Lacy was probably the “first girl he’d ever talked to or he knew,” and Perpetrator B quickly became infatuated with her, she thought, although he kept his feelings to himself until after graduation. After high school, he enlisted in the army, where he served for a year before being deemed unfit to serve.
“I began to suffer from depression and suicidal thoughts,” Perpetrator B told us. “Then I tried to kill myself with a shotgun and spent a week in the psychiatric unit. I did not receive mental health treatment in the army. I felt relieved when I was asked to leave.”
After his discharge, his mental health continued to unravel. He is brief in his letters; it’s like pulling teeth to get him to elaborate. So we exchanged letters with him for months, to tease out more information:
How was your mental health prior to the crime?

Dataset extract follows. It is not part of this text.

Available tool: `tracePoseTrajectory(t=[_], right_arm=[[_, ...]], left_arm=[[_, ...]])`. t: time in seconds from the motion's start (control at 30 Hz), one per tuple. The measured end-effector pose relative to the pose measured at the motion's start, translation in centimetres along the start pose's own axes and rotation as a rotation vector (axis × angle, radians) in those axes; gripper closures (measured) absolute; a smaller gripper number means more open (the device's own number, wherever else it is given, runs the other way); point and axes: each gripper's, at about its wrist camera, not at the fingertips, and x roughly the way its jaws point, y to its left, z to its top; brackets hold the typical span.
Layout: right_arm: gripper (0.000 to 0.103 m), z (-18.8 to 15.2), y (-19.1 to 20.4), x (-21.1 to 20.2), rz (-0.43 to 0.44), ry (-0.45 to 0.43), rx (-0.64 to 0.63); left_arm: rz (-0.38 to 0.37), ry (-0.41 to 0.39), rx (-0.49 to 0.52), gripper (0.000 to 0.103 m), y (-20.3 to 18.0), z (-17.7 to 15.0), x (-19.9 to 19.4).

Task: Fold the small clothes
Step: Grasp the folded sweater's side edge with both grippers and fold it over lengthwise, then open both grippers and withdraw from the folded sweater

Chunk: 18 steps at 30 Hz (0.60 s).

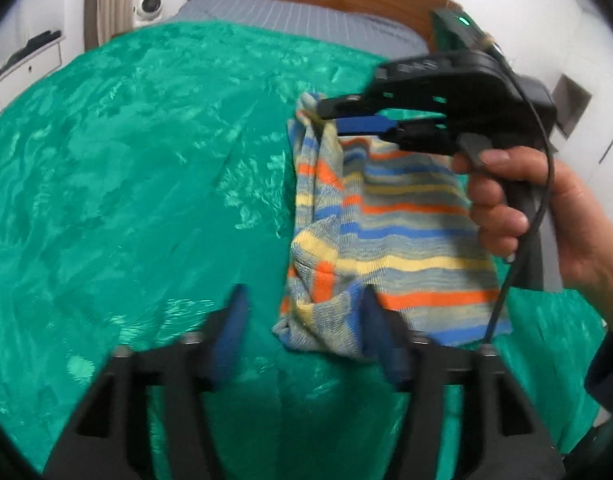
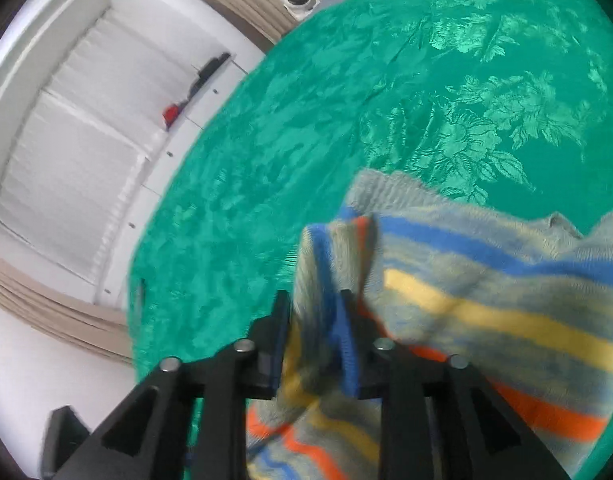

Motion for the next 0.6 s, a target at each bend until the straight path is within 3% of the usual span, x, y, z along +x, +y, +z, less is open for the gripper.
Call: tracePoseTrajectory(t=[0.1,0.17,0.23,0.33,0.43,0.5,0.6], right_arm=[[0.076,-1.0,0.3,-3.9,-0.045,-0.045,-0.052],[0.076,-2.5,1.2,-6.3,-0.099,-0.028,-0.137],[0.076,-5.0,2.2,-8.0,-0.127,0.015,-0.223],[0.073,-10.1,2.1,-8.6,-0.137,0.081,-0.268],[0.071,-14.9,-0.2,-6.7,-0.221,0.196,-0.24],[0.071,-15.9,0.0,-8.0,-0.23,0.14,-0.249],[0.071,-14.3,1.0,-10.6,-0.255,0.024,-0.25]], left_arm=[[-0.036,-0.031,0.005,0.028,-0.1,0.3,-0.8],[-0.023,-0.036,0.015,0.028,-0.6,0.6,-0.5],[0.035,-0.019,0.023,0.028,-0.7,0.9,0.8],[0.149,0.083,0.014,0.03,0.6,0.9,3.6],[0.133,0.091,-0.017,0.028,1.6,0.4,2.7],[0.119,0.072,-0.024,0.026,2.0,0.8,1.7],[0.026,0.026,-0.017,0.019,2.1,3.5,1.0]])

Not good. I was paranoid, depressed, anxious, obsessive, homicidal, and suicidal.
You said you developed paranoia. What types of paranoid thoughts did you have?
Pictures were staring back at me and that there were cameras or recording devices in the air v
ents.
Did anyone know how bad your mental health was prior to this crime? Did family or friends notice?
No. My family knew I had begun to suffer from mental health problems but not how bad they were.
What did you think would happen to you after the crime?
I would either be killed by the police or myself. Or I would be executed.
During this time, Perpetrator B became obsessed with studying other high school shooters and thought that God wanted him to commit this crime to “send others to heaven” and “end their pain and suffering.” At a retail chain store, he bought himself a gun, which his mother eventually found. His parents agreed that he could keep the gun if he gave them the ammunition to hold.
Perpetrator B began sending Lacy letters telling her he loved her. She was a college student now, so her mother received the letters at their home. Eventually, Perpetrator B sent Lacy a VHS tape of himself holding his gun, saying he was going to kill himself because she didn’t return his love. Lacy remembers that her little brother, who was thirteen at the time, called her that day “dying laughing”; he had the video playing in the background. But as the video went on, her brother’s demeanor changed, and his laughter turned to tears. “He’s saying he’s going to kill himself. There’s a gun in the background.” Lacy was scared. She stayed with a friend overnight, thinking that Perpetrator B might try to find her. Her mother reported the incident to the police, and Perpetrator B was taken to a state psychiatric hospital.
The police told Lacy and her family not to worry, giving the impression that Perpetrator B would be hospitalized for a long time, that he would be cured of his problems. But as it works in our mental health care system, once Perpetrator B was stabilized and no longer deemed a threat to himself or others, he was released. He was far from “cured.” A month later, Lacy was visiting home from college and bumped into him at the local movie theater. “He walked up to me and said he was sorry. His lip was bleeding, like he’d bit down on [it].” After an awkward exchange, Lacy went back to the police and asked for help. I was “super freaked out,” she tells us, because he “knew my address and where my sister and mom lived. My mom even thought about moving.” The police told Lacy that there was nothing they could do. Perpetrator B had committed no crime, and the hospital had released him.